> WORK TASK: When you return the material, keep every line exactly as it is and omit the pictures.
═══
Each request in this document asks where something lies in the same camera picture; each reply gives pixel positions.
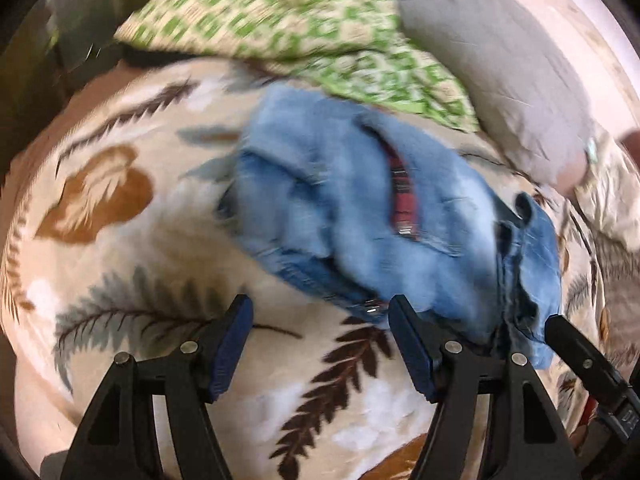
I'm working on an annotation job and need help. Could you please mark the blue denim jeans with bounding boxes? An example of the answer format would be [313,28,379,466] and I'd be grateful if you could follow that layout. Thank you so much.
[220,84,561,370]

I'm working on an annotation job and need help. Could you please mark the beige leaf pattern blanket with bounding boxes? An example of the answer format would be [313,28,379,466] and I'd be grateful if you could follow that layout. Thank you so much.
[1,60,639,479]

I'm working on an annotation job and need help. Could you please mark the grey quilted pillow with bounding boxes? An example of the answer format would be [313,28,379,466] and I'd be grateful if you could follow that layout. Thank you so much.
[397,0,594,197]

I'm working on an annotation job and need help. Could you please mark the green checkered quilt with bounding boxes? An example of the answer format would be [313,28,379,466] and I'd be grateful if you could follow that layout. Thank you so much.
[115,0,480,132]

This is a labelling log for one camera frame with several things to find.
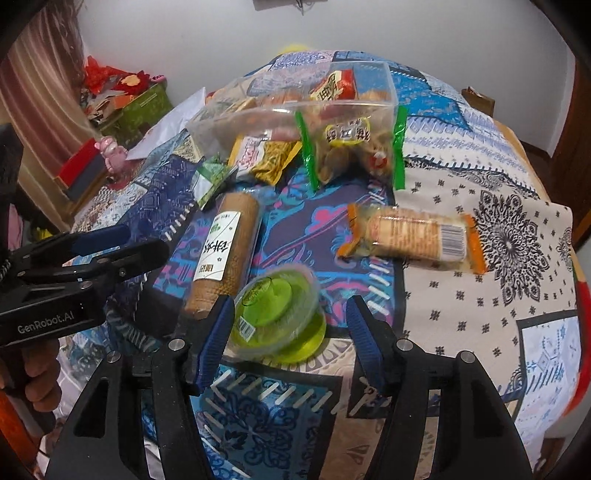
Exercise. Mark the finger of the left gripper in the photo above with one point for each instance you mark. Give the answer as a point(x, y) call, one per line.
point(87, 242)
point(114, 266)

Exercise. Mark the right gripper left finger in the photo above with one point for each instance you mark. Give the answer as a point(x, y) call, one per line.
point(208, 337)

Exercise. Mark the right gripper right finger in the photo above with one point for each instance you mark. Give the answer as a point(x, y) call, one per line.
point(381, 354)

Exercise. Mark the green jelly cup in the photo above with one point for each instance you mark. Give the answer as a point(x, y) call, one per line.
point(278, 317)

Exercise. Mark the brown biscuit roll pack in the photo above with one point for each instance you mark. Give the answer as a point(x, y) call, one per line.
point(223, 263)

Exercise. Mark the green pea snack bag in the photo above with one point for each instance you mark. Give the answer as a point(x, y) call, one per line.
point(210, 177)

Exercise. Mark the yellow white snack bag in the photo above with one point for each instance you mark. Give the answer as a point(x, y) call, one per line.
point(261, 160)

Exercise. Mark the green edged pastry bag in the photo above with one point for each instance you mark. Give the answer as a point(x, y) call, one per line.
point(373, 141)

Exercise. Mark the red noodle snack packet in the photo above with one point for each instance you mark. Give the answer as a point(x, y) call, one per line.
point(338, 85)

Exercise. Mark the person's left hand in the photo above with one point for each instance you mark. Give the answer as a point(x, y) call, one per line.
point(33, 372)

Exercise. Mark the red and grey box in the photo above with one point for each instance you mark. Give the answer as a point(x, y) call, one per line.
point(80, 171)

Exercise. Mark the pink plush toy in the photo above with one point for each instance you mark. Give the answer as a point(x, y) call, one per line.
point(114, 155)

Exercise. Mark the white pillow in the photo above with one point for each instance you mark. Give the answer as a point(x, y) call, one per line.
point(168, 126)

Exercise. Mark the striped pink curtain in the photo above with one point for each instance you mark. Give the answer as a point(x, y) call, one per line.
point(41, 80)

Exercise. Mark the patchwork blue quilt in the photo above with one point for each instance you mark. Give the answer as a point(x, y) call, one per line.
point(496, 358)

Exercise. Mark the clear plastic storage box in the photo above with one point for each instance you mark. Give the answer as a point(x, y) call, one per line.
point(264, 103)

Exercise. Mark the brown wooden door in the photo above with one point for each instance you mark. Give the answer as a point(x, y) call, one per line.
point(570, 164)

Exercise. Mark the yellow round object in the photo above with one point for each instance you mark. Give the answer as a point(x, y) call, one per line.
point(294, 47)

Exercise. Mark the wall mounted black monitor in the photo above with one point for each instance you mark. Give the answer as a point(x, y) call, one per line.
point(300, 5)
═══
> EXERCISE RESPONSE:
Each request in this document asks where something lies in the same camera picture; each reply gives pixel positions.
I'm working on an annotation job and need help. Could you please mark the blue denim jeans with bounding boxes? An example of the answer format would be [313,28,379,466] and I'd be grateful if you could follow that layout. Thank you so much.
[220,84,561,370]

I'm working on an annotation job and need help. Could you please mark the beige leaf pattern blanket with bounding boxes? An example of the answer format would be [313,28,379,466] and I'd be grateful if you could follow that layout. Thank you so much.
[1,60,639,479]

I'm working on an annotation job and need help. Could you please mark the grey quilted pillow with bounding boxes? An example of the answer format would be [313,28,379,466] and I'd be grateful if you could follow that layout. Thank you so much.
[397,0,594,197]

I'm working on an annotation job and need help. Could you please mark the green checkered quilt with bounding boxes? An example of the answer format would be [313,28,379,466] and I'd be grateful if you could follow that layout. Thank you so much.
[115,0,480,132]

This is a labelling log for one camera frame with several things to find.
Exercise. Mark the finger of the left gripper in the photo above with one point for each instance you mark. Give the answer as a point(x, y) call, one per line.
point(87, 242)
point(114, 266)

Exercise. Mark the right gripper left finger in the photo above with one point for each instance you mark. Give the answer as a point(x, y) call, one per line.
point(208, 337)

Exercise. Mark the right gripper right finger in the photo above with one point for each instance you mark. Give the answer as a point(x, y) call, one per line.
point(381, 354)

Exercise. Mark the green jelly cup in the photo above with one point for each instance you mark. Give the answer as a point(x, y) call, one per line.
point(278, 317)

Exercise. Mark the brown biscuit roll pack in the photo above with one point for each instance you mark. Give the answer as a point(x, y) call, one per line.
point(223, 263)

Exercise. Mark the green pea snack bag in the photo above with one point for each instance you mark. Give the answer as a point(x, y) call, one per line.
point(210, 177)

Exercise. Mark the yellow white snack bag in the photo above with one point for each instance you mark. Give the answer as a point(x, y) call, one per line.
point(261, 160)

Exercise. Mark the green edged pastry bag in the photo above with one point for each instance you mark. Give the answer as a point(x, y) call, one per line.
point(373, 141)

Exercise. Mark the red noodle snack packet in the photo above with one point for each instance you mark. Give the answer as a point(x, y) call, one per line.
point(338, 85)

Exercise. Mark the person's left hand in the photo above with one point for each instance you mark. Give the answer as a point(x, y) call, one per line.
point(33, 372)

Exercise. Mark the red and grey box in the photo above with one point for each instance you mark. Give the answer as a point(x, y) call, one per line.
point(80, 171)

Exercise. Mark the pink plush toy in the photo above with one point for each instance you mark. Give the answer as a point(x, y) call, one per line.
point(114, 155)

Exercise. Mark the white pillow in the photo above with one point for each instance you mark. Give the answer as a point(x, y) call, one per line.
point(168, 126)

Exercise. Mark the striped pink curtain in the photo above with one point for each instance you mark. Give the answer as a point(x, y) call, one per line.
point(41, 80)

Exercise. Mark the patchwork blue quilt in the photo above with one point for each instance you mark. Give the answer as a point(x, y) call, one per line.
point(496, 358)

Exercise. Mark the clear plastic storage box in the photo above with one point for each instance you mark. Give the answer as a point(x, y) call, one per line.
point(264, 103)

Exercise. Mark the brown wooden door in the photo above with one point for each instance you mark. Give the answer as a point(x, y) call, one per line.
point(570, 164)

Exercise. Mark the yellow round object in the photo above with one point for each instance you mark. Give the answer as a point(x, y) call, one per line.
point(294, 47)

Exercise. Mark the wall mounted black monitor in the photo above with one point for each instance you mark. Give the answer as a point(x, y) call, one per line.
point(300, 5)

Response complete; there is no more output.